**Task objective**
In the data below, find every line that has the string "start", and copy it.

**Information provided**
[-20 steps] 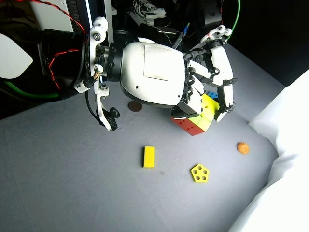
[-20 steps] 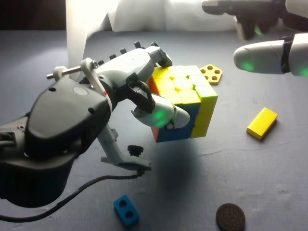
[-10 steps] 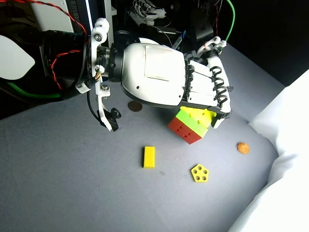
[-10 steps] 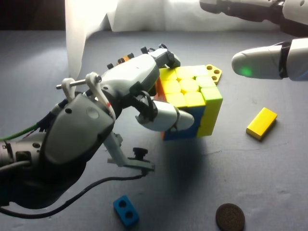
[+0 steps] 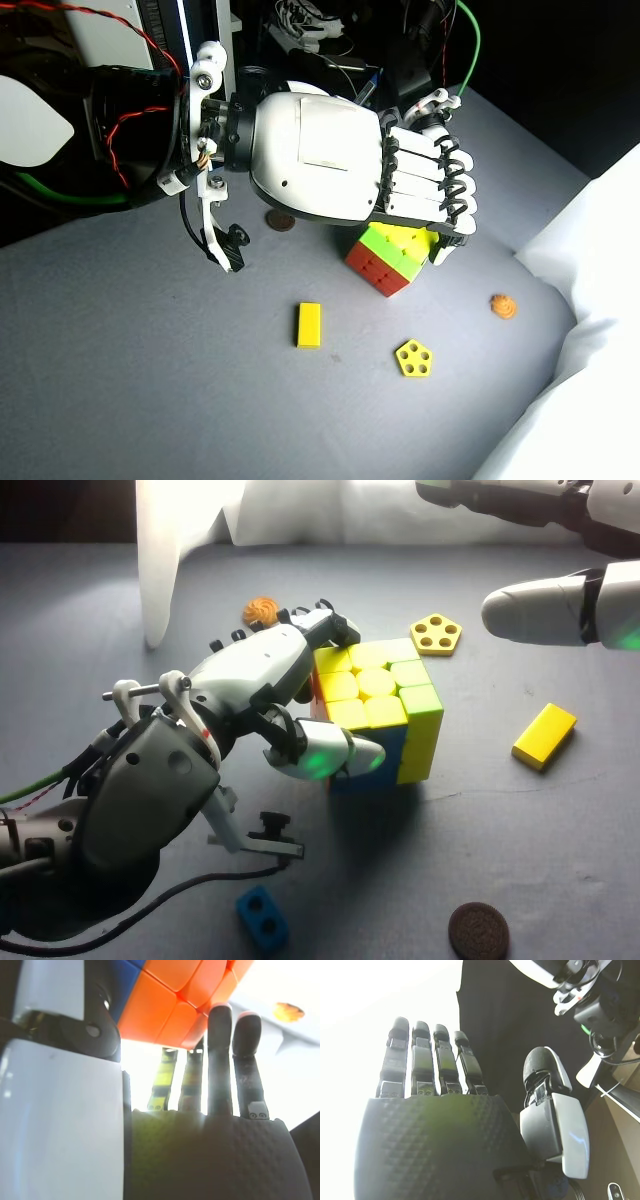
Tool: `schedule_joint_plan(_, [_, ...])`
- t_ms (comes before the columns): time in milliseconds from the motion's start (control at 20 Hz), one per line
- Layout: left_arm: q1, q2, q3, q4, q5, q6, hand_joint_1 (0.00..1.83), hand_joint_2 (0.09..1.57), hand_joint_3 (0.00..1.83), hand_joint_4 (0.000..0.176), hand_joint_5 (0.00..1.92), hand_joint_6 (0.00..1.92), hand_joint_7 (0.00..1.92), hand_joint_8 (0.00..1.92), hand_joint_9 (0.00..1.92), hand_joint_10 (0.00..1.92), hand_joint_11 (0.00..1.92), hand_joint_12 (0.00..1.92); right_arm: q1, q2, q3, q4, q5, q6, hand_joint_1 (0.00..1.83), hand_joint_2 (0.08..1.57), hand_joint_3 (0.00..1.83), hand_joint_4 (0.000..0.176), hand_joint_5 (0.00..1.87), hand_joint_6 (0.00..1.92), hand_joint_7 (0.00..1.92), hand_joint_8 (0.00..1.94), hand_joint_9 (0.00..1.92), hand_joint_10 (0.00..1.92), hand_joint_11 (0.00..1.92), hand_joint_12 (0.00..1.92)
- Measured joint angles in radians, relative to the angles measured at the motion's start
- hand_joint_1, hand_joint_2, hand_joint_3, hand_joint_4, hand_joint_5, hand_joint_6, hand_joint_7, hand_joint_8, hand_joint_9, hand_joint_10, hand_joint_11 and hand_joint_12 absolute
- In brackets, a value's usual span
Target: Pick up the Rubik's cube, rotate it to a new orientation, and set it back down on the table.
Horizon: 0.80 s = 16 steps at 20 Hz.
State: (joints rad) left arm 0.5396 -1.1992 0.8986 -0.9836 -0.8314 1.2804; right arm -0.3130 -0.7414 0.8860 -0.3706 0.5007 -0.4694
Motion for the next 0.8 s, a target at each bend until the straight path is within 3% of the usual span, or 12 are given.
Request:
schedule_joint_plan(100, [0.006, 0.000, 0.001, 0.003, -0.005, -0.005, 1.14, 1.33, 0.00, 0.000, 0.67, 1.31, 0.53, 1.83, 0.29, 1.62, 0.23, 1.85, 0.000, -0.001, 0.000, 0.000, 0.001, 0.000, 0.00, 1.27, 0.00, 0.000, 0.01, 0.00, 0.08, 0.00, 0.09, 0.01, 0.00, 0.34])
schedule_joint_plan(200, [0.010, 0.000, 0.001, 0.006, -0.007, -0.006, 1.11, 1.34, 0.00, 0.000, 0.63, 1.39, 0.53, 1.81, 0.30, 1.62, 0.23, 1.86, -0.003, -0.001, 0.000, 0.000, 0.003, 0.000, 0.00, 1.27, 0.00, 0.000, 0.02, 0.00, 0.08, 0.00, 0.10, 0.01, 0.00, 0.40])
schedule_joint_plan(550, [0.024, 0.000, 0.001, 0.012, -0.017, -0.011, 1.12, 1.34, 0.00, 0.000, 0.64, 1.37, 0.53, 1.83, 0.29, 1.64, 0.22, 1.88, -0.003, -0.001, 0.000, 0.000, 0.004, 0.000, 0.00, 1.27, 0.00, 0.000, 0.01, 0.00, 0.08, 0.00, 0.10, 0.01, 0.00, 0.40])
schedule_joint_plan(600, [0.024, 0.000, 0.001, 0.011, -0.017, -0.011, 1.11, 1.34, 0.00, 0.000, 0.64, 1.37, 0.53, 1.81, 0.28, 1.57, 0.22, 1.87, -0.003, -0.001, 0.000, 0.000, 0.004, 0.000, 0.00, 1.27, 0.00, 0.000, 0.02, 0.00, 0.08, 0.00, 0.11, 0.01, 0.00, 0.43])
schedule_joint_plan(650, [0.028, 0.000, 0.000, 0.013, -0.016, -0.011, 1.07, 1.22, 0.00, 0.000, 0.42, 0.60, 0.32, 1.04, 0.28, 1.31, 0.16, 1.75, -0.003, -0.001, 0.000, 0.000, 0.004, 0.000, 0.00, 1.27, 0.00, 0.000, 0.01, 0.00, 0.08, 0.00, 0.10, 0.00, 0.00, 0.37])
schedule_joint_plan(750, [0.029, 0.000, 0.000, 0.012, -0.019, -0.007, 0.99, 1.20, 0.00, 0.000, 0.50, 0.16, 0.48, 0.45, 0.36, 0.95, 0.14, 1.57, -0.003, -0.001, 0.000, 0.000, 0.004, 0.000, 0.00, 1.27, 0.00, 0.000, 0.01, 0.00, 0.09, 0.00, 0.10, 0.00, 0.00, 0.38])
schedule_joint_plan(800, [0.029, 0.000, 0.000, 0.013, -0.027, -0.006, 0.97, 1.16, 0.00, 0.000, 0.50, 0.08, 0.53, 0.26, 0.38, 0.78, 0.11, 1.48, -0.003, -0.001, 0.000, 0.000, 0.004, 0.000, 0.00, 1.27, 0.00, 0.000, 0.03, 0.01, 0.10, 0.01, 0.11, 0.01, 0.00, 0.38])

**Exercise output**
- t_ms (comes before the columns): time in milliseconds from the motion's start (control at 20 Hz), one per line
- Measured joint angles in radians, relative to the angles measured at the motion's start

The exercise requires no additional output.